Lalu Alex is an Indian actor who works in Malayalam cinema. In a career spanning four decades, Lalu Alex has acted over 250 movies and is known for his character roles, comic roles and antagonistic roles in the Malayalam movie industry.

Lalu Alex started his acting career as a supporting actor in the movie Ee Ganam Marakkumo in 1978 and associated with notable movies in his earlier career including Idi Muzhakkam, Nayattu (directed by Sreekumaran Thampi), Meen, Thushaaram and Thrishna. He has also acted in three Tamil movies.

Early life and family 
Lalu Alex was born as the second child among three children to Chandy and Annamma at Piravom, Muvattupuzha Taluk. He has an elder brother, Roy and a younger sister, Laila. Lalu Alex has been married to Betty since 1986. They have three children named Ben Lalu Alex, Sen Lalu Alex and Ciya Lalu Alex. Ben acted in the Malayalam movie Orkut Oru Ormakoot.

Career
He started his career in the movie Ee Gaanam Marakkumo in 1978. He was able to work in I. V. Sasi's significant films such as Thrishna, Thusharam, and Ahimsa. His appeared in I.V.Sasi's Ee Nadu, playing the role of SP Alexander.
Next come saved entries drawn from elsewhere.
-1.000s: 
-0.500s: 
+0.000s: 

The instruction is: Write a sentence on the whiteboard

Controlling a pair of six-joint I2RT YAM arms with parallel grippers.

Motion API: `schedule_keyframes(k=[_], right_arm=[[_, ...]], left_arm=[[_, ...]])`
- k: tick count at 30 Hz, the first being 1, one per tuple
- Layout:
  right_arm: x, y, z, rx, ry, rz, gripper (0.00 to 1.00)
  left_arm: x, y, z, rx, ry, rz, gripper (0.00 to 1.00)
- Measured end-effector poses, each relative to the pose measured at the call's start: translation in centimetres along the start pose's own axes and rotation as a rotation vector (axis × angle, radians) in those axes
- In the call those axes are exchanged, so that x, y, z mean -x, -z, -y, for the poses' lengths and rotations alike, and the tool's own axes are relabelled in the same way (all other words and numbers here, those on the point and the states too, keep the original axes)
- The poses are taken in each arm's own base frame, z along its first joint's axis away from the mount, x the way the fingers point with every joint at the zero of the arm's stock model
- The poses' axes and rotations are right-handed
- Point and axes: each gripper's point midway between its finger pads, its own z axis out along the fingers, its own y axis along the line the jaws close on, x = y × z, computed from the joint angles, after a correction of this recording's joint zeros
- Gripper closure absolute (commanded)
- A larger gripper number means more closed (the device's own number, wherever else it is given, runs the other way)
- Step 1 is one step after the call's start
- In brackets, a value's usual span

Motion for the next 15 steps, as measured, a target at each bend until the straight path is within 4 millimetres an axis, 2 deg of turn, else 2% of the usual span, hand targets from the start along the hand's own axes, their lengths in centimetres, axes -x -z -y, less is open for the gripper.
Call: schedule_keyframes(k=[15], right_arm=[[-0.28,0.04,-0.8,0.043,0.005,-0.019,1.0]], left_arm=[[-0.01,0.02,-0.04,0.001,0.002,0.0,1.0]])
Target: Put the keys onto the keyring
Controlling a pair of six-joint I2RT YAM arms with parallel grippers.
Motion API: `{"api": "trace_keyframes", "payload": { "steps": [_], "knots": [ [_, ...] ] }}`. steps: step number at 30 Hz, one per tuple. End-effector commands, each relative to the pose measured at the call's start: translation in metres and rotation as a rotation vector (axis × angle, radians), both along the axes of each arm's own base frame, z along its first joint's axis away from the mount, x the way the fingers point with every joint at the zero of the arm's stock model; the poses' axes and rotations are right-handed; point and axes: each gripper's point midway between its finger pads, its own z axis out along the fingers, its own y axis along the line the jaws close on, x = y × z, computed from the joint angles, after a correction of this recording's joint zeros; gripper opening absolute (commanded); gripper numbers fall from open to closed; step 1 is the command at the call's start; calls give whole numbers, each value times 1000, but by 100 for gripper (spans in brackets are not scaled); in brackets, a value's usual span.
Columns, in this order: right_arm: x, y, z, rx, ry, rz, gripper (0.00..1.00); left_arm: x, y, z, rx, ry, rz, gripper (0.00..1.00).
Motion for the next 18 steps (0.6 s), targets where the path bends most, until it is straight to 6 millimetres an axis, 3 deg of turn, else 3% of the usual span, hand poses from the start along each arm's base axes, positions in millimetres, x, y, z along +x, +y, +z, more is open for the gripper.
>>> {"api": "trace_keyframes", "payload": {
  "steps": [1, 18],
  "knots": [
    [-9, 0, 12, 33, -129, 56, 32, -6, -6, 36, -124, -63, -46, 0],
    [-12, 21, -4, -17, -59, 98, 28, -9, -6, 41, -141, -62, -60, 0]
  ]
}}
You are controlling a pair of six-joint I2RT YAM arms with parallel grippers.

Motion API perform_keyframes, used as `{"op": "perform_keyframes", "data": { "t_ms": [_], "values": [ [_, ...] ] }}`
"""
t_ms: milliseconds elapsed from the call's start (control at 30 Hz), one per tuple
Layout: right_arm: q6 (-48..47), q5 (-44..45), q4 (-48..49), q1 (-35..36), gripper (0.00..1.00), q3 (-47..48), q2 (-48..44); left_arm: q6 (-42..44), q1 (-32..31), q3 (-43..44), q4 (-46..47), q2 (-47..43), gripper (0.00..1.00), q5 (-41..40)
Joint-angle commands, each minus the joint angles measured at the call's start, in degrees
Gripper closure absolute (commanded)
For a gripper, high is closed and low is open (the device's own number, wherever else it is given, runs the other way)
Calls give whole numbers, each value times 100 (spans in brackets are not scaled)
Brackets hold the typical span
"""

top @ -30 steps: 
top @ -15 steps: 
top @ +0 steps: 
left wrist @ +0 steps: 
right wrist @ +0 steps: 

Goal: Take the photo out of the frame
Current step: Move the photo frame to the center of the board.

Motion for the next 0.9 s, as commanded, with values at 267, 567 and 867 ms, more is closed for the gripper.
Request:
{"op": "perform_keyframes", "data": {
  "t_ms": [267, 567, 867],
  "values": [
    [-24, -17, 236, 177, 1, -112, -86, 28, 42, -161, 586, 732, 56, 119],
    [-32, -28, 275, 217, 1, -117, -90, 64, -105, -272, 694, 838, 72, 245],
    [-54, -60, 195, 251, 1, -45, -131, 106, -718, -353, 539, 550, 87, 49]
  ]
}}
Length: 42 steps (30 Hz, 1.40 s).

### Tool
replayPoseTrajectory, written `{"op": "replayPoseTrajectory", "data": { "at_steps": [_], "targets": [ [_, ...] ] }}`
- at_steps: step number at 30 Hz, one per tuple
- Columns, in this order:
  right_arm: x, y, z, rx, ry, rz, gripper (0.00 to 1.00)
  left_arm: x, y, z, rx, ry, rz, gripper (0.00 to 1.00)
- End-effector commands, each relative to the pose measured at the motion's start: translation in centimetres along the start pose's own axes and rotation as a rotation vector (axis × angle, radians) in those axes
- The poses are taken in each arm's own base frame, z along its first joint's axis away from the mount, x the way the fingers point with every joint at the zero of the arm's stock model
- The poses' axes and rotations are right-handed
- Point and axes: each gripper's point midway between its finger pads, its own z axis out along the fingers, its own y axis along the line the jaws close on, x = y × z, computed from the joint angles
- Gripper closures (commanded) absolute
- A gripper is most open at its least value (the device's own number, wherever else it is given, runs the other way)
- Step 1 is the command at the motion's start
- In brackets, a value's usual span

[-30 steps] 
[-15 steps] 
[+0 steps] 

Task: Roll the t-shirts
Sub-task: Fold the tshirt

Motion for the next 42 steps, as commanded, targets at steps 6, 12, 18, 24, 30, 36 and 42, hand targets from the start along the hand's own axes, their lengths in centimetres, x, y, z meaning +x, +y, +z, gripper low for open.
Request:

After that he acted in villainous character roles in films like I.V.Sasi's Kanamarayath, Alkootathil Thaniye, John Jaffer Janardhanan, Mrugaya, Balachandra Menon's Karyam Nissaram, and Prasnam Gurutharam. Director Joshiy gave Lalu Alex roles in films like Aa Ratri, Bhookambam, Alakadalin Akkare, Minimol Vathikanil, Muhurtham 11.30 and Nair Saab. He has worked with directors such as K. Madhu in Moonam Mura (as Charles),Adikkurippu,Orukkam, Chathurangam. He also worked with Sathyan Anthikkad in Kalikkalam Oral Mathram and Kamal in Manjupole Oru Penkutty and Niram. In the 1990s, Lalu Alex turned to comic roles.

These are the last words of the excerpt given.